For more than a half-century, the Brooklyn Dodgers and New York Giants were two of baseball’s leading lights. They had the beautiful ballparks, the winning pedigree, the stars past and present. More importantly, though, they both had that ineffable quality that elevates a team into something more, an unofficial civic institution: The Giants’ home, the Polo Grounds, was the very essence of Manhattan, and no matter what anyone else had — or how many times they fell just short — Brooklyn always had Dem Bums.
Then, on May 28, 1957, MLB owners unanimously voted to allow both teams to up and leave the Big Apple for California. You may already know that part; all these years later, it still stings for some (just ask the next elderly guy you see at a Mets game). But just how did this happen? How did two teams seemingly so synonymous with a specific place and people wind up 3,000 miles away? How did baseball history get so thoroughly turned on its head?
For a while, it looked as though the Giants might lay claim to the title of Team of the 20th Century. Led by bombastic manager and literal vaudeville star John McGraw (not to mention studs like pitcher Christy Mathewson), New York won the pennant nine times from 1905 to 1924, winning three World Series. The Polo Grounds was the envy of the entire league, a 55,000-seat cathedral seated squarely amid the glamour of upper Manhattan.
But baseball is a fickle game, and soon enough the franchise’s fortunes changed. Roster mismanagement led to on-field struggles — at no point in the 1940s did the team finish better than third in the National League — and on-field struggles led to a drastic dip in attendance: While more than 1.5 million fans packed the Polo Grounds each year at its peak, by 1957 that number had dropped to just 654,000. Faced with declining revenue, more and more New Yorkers moving to the outer boroughs, city officials looking to claim the land for public housing and a crumbling park that hadn’t been renovated in decades, owner Horace Stoneham began to look elsewhere — out of “sheer economic necessity,” as team executive Charles “Chub” Feeney put it.
The original target was Minneapolis: Stoneham saw the attendance bonanza that accompanied the Boston Braves’ recent move to Milwaukee, and he envisioned similar riches for his team in the Midwest. But up and moving a Major League franchise was a tough sell; there were all kinds of scheduling logistics to consider. Moving in tandem with another club would help balance things out — say, someone already eyeing a move out west.
Unlike their East River rivals, the Dodgers were in decent financial shape — the only NL team that actually made money from 1952 to 1956. They had stars like Robinson, Reese and Snider, and they’d finally exorcised their Fall Classic demons and brought a title back to Brooklyn.

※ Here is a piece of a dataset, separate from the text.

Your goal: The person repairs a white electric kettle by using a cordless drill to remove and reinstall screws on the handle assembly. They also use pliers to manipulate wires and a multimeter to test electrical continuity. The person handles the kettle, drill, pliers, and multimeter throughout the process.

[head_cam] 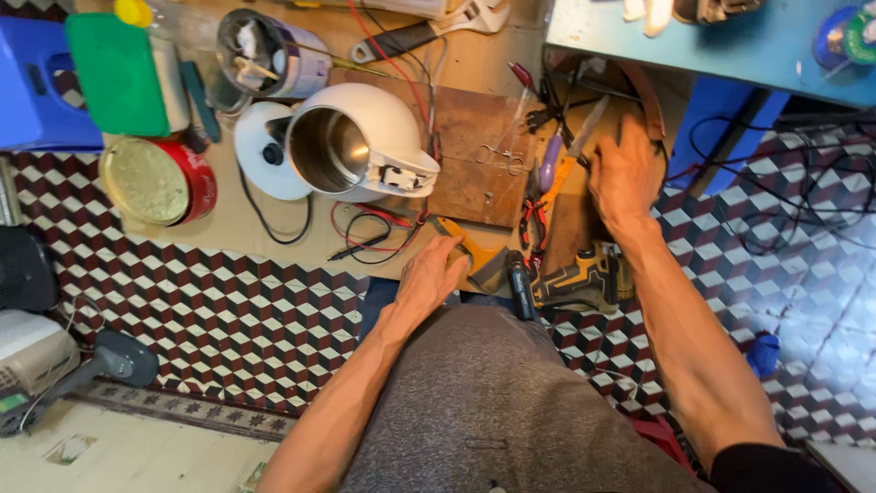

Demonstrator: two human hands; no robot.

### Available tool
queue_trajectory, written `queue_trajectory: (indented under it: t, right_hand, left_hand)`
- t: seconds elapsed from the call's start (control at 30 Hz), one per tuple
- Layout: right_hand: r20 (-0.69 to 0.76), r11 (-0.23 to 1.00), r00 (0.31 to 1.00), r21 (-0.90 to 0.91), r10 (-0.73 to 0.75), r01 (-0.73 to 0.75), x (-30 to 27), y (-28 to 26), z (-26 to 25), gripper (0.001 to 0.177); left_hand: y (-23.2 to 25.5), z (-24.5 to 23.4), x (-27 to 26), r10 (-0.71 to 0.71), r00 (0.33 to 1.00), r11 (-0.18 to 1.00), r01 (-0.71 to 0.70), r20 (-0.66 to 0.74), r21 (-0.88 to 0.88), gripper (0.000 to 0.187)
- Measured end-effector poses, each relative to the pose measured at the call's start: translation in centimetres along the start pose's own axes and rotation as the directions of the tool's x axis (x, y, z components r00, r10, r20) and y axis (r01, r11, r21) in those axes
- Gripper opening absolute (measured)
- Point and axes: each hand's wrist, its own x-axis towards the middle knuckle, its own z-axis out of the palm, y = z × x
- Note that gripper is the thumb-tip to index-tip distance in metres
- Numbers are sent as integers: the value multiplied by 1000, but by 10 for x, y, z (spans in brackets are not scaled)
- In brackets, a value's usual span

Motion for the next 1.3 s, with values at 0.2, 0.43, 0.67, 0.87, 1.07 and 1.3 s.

But owner Walter O’Malley wasn’t satisfied. He wanted a new stadium: Ebbets Field was a jewel, but it was a jewel of a bygone era — rickety and small and short on parking in the new age of automobiles — and O’Malley had a full decade haggling with city officials over building the Bums a new home. His preferred plan was like something out of Walt Disney’s wildest dreams, a 55,000-seat domed stadium at the corner of Atlantic and Flatbush (now the home of the Barclays Center) that featured, among other things, a movie theater and a fully automated ticketing system:
But while O’Malley had the financing to build the stadium, he didn’t have the financing to buy the land. His plan? Ask Robert Moses, public planning czar and quite possibly the most powerful man in New York, to condemn the plot as blighted under Title I of the Federal Housing Act, thereby making it much cheaper to acquire.
But Moses wasn’t having it. He saw driving as the future of New York transportation, and he wanted to move the Dodgers to Queens, near the site that became Shea Stadium — publicly owned land that would create far fewer traffic jams than downtown Brooklyn. Despite nearly a decade of back and forth, the two simply couldn’t see eye-to-eye … and so O’Malley began to look elsewhere.
Specifically to Los Angeles, a booming city without any preexisting baseball allegiances — and willing to offer hundreds of acres of downtown land. O’Malley bought the Minor League L.A. Stars in 1956, and despite a last-ditch effort from Nelson Rockefeller himself, the move seemed all but done. The relationship between the Dodgers and Brooklyn had deteriorated to the point that, when the team scheduled a few regular-season games in Jersey City, N.J., the Daily News described the team as “inching their way westward …”
O’Malley convinced Stoneham to look at San Francisco instead, and on May 28, 1957, NL owners voted to make it official: The Dodgers and Giants could move to California, provided that they did so together. While O’Malley waited until after the season, Stoneham made his announcement in late September, turning New York’s final game of the season — a 2-0 win over the Pirates — into a de facto farewell tour.
Both teams have seen plenty of success out west, from perfect games to record-setters to postseason dramatics. Dodger Stadium and Oracle Park are two of the most beautiful places in baseball, and it’s hard to regret how things shook out. Still, it’s hard to look at all the twists and turns, all the little inflection points, and wonder, “What if?”